Thai director Baz Poonpiriya, known for his thrillers Countdown (2012) and Bad Genius (2017), has teamed up with producer Wong Kar Wai on One for the Road, the story of two friends revisiting all their old haunts in Thailand. And it’s won a special jury award for creative vision. “Here and there, Wong’s way with color, tone, texture, and a sheet of rain-speckled glass asserts itself, as though Poonpiriya got a contact high of sensual genius,” writes A. A. Dowd. “But the style would have to be more consistently dazzling to make up for the interminable banality of this melodrama, which drags out the conflict between two generally unlikable, thinly sketched bar bros to an unconscionable 136 minutes.”
NEXT
In Marion Hill’s debut feature, Ma Belle, My Beauty, winner of an audience award, the marriage between two musicians is rattled when a lover they used to share arrives at their new home in the south of France. “Earthy and sensual in ways most contemporary independent films have forgotten how to be, it’s a movie of good food, fine wines and languorous, lusty encounters in the late afternoons,” writes Sean Burns.
On Nicolas Rapold’s podcast, The Last Thing I Saw, Amy Taubin declares Cryptozoo,Dash Shaw’s long-awaited follow-up to My Entire High School Sinking Into the Sea (2016), to be a “masterpiece.” Magnolia Pictures picked it up just before it won the NEXT Innovator Prize. Working with his wife, animation director Jane Samborski, and a voice cast that includes Lake Bell, Grace Zabriskie, Michael Cera, Angeliki Papoulia, and Zoe Kazan, Shaw imagines a sanctuary for cryptids, mythological creatures of every sort whom the military would very much like to get its hands on.

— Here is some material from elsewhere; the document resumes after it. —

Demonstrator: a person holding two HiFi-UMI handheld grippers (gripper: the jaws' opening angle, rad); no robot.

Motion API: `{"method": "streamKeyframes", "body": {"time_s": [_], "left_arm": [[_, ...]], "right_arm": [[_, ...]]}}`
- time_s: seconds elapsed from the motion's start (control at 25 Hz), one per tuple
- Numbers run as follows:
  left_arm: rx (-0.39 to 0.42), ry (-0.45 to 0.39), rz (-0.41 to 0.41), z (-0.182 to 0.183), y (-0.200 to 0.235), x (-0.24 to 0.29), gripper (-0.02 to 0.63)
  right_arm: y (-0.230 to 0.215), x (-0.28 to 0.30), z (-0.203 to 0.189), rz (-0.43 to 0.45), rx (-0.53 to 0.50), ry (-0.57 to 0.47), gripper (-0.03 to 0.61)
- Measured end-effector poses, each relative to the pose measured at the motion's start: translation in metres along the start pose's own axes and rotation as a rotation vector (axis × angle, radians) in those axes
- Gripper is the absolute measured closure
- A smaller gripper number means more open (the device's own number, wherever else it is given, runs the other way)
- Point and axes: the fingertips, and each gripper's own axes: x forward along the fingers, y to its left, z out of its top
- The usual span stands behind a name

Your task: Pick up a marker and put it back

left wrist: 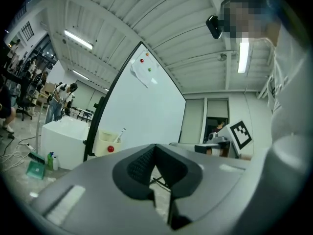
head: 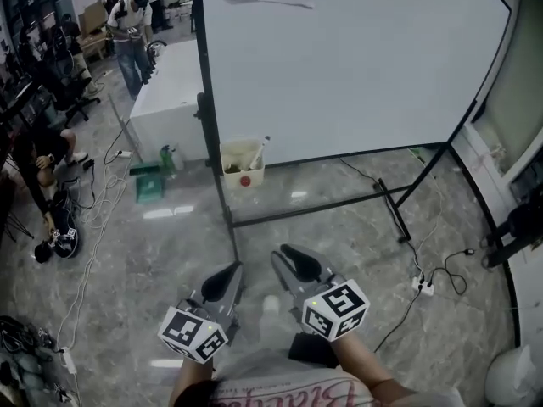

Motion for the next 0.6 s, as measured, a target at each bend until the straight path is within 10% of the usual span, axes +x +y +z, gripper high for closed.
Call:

Jessica Kiang, writing for Variety, finds that the “allegorical power” of Cryptozoo, “despite the presence of so many wondrous supernatural beings, and the references to everything from Greek myth to the Garden of Eden to Celtic fairytale, maxes out at a kind of generalized ‘be respectful of folks who look different to you.’ But even the most simplistic sentiment can be made resonant when rendered in such labor-of-love artwork, when the grandiose and grotesque characters are drawn and voiced with such individuality, and when the lavishly textured backgrounds fill every frame to bursting with eccentric detail. In this zoo, the story may be tame, but the images, and the imagination that releases them, run wild.”